▸ WHAT NEEDS TO BE DONE
Every line with "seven" in it must be copied from the data.

[Saved data entries]
=== Begin Enclosure ===
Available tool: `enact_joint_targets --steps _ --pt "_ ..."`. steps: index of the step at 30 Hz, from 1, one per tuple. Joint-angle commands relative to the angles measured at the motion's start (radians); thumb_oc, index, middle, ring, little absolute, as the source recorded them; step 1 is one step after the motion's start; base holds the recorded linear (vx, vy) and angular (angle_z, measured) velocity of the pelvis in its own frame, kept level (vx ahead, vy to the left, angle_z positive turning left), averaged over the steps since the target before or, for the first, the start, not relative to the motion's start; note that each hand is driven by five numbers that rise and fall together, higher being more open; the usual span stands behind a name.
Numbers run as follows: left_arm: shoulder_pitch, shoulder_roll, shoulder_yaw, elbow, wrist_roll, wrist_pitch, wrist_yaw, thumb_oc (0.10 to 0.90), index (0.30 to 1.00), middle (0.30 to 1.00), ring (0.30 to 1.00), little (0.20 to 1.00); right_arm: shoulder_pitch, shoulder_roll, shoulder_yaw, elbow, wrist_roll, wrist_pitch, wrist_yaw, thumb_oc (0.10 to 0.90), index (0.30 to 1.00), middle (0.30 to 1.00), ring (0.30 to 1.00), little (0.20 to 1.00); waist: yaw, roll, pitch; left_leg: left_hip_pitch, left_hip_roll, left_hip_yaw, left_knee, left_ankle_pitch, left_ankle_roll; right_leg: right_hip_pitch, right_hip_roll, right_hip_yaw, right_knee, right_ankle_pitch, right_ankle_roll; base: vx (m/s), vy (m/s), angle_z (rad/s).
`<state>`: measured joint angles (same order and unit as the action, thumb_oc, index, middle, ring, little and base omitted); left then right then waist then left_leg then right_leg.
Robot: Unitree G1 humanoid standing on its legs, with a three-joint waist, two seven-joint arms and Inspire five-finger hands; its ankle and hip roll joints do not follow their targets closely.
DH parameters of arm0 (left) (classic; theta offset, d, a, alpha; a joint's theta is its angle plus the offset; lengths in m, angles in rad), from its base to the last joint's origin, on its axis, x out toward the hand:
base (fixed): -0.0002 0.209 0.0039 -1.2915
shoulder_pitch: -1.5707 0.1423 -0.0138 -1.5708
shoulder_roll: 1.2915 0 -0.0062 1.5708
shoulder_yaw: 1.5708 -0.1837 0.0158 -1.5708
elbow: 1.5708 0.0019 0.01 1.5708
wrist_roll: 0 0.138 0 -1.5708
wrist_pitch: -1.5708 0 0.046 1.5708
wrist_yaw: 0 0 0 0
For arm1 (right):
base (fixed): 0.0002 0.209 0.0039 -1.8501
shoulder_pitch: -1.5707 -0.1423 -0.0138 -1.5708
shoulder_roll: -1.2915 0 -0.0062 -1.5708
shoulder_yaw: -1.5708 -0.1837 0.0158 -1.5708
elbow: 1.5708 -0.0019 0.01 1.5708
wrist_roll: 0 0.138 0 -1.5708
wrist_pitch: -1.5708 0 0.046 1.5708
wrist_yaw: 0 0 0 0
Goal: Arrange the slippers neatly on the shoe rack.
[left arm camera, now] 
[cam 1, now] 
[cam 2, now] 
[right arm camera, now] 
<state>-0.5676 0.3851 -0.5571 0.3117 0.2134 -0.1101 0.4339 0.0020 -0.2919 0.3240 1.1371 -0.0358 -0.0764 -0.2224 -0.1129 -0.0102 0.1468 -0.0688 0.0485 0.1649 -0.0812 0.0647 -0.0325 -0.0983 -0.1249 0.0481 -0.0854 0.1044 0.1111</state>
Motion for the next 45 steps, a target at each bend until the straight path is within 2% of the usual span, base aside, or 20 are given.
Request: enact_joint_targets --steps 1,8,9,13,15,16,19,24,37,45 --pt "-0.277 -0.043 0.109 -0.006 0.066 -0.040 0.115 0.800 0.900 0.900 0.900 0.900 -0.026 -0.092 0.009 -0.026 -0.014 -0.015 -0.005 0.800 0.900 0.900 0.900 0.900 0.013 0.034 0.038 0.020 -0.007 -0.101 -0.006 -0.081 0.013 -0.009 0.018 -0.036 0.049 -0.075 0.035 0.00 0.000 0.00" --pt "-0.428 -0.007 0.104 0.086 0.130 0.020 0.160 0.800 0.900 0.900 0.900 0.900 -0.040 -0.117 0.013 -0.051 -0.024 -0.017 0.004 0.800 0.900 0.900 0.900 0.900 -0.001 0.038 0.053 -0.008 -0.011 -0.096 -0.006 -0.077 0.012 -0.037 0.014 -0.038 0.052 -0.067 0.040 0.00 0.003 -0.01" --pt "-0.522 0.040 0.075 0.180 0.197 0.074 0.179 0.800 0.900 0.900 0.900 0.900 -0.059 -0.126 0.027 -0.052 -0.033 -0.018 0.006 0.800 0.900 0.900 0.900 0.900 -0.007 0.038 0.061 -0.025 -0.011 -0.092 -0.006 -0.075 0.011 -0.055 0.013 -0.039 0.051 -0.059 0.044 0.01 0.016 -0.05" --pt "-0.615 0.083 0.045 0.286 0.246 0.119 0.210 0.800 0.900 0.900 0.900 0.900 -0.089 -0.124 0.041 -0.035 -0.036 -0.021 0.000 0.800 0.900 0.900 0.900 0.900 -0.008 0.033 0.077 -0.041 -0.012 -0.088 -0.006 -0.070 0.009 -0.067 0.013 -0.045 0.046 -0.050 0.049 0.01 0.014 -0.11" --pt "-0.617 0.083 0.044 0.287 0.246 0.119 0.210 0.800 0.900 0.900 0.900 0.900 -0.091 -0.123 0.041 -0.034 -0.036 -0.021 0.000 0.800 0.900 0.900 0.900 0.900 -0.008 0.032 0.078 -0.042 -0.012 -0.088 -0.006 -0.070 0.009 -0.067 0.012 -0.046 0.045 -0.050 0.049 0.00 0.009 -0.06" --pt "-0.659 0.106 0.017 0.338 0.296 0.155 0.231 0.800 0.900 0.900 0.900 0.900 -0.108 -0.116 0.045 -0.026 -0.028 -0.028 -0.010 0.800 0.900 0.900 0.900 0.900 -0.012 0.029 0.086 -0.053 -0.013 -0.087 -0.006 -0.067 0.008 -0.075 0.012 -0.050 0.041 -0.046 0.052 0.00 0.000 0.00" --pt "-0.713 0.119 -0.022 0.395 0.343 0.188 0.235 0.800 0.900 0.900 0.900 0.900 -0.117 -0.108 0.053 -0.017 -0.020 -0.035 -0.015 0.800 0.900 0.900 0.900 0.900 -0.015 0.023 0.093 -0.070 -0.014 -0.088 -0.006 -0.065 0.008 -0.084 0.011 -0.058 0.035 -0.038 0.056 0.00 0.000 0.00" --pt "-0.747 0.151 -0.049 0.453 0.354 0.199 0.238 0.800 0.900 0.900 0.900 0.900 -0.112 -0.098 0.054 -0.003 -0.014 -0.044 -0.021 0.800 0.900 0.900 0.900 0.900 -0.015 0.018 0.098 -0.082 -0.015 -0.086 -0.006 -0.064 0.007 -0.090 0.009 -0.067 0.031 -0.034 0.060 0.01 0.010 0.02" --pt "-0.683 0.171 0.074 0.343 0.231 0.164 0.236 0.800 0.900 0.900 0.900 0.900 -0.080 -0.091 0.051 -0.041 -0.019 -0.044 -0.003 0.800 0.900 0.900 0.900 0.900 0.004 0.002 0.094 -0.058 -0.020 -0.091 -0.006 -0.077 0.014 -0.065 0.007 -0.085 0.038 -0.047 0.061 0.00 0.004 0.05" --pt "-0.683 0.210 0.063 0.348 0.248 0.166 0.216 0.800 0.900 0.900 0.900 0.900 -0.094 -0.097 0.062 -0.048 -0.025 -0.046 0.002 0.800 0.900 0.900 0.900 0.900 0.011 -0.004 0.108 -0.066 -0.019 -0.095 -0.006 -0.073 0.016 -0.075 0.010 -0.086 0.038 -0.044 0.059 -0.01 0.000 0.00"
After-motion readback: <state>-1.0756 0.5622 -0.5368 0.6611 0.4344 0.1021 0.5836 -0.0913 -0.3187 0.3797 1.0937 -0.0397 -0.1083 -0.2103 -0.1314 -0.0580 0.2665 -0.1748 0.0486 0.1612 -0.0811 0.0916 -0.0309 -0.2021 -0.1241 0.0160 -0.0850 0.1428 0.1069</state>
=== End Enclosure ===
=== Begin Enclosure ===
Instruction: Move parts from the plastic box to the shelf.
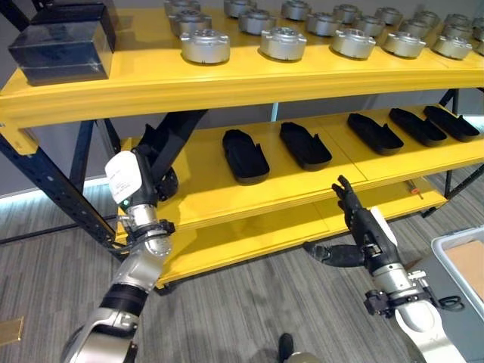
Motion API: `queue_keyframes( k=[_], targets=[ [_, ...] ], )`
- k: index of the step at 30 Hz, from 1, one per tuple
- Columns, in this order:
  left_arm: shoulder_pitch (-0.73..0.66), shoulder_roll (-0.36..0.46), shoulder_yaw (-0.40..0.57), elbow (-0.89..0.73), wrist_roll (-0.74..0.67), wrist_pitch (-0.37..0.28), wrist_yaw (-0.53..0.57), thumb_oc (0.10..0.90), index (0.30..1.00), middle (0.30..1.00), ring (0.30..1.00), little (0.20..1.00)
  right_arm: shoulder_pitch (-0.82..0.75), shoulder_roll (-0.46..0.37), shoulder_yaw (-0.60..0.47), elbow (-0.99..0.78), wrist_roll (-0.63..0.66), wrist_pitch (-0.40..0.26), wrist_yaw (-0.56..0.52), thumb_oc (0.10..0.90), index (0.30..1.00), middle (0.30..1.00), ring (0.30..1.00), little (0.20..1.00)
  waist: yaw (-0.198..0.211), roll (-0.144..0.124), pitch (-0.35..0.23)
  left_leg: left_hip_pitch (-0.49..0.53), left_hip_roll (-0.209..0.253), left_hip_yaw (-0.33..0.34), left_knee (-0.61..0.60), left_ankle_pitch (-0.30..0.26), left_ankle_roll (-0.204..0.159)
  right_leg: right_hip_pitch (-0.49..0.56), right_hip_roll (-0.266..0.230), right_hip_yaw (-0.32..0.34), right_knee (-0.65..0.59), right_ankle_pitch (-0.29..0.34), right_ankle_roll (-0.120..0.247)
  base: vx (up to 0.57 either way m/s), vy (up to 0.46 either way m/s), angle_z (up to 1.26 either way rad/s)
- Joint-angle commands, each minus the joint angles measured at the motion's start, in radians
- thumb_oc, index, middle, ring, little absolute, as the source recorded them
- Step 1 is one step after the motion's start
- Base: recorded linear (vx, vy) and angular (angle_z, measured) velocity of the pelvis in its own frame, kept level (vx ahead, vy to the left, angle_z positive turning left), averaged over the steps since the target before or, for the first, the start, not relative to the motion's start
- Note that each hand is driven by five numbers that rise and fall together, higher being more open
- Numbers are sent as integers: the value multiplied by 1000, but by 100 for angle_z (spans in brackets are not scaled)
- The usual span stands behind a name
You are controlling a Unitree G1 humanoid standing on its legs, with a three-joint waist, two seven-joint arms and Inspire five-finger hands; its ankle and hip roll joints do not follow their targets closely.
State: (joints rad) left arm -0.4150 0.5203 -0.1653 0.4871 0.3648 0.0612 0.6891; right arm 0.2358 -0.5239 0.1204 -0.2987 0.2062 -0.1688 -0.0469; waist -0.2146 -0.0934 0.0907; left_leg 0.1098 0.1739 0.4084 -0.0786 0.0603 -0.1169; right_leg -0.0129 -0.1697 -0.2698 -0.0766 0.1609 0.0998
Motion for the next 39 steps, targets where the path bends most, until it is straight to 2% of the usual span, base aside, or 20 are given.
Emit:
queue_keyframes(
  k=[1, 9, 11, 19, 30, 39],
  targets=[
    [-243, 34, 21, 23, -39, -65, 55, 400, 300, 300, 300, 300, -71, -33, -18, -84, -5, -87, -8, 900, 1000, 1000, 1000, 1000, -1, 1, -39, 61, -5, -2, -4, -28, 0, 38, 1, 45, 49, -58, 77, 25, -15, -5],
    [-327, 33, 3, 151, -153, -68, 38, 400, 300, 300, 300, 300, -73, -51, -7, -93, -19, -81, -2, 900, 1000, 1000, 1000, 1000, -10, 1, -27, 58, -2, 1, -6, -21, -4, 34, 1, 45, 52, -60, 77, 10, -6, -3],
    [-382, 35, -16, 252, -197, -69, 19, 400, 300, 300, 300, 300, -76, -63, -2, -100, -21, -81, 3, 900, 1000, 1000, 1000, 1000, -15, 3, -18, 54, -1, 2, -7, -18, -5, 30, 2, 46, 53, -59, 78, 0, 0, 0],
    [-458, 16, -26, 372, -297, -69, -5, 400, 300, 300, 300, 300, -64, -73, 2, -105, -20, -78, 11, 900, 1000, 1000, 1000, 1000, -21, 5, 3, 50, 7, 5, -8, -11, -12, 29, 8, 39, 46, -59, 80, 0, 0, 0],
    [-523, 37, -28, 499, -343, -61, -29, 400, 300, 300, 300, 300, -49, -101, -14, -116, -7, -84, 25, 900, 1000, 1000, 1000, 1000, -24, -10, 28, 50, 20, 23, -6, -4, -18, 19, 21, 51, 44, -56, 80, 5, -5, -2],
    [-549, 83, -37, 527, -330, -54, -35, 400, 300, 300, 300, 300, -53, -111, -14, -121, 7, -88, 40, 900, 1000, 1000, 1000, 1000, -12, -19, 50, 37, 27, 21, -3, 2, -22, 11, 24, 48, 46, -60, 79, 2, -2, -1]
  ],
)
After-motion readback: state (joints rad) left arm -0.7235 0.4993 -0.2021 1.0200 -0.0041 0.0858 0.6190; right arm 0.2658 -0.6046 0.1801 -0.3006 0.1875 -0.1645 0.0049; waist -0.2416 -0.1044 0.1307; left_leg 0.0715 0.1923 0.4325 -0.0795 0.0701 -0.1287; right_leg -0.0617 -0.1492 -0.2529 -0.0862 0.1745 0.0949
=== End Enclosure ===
▸ COMPLETED TASK
Robot: Unitree G1 humanoid standing on its legs, with a three-joint waist, two seven-joint arms and Inspire five-finger hands; its ankle and hip roll joints do not follow their targets closely.
You are controlling a Unitree G1 humanoid standing on its legs, with a three-joint waist, two seven-joint arms and Inspire five-finger hands; its ankle and hip roll joints do not follow their targets closely.

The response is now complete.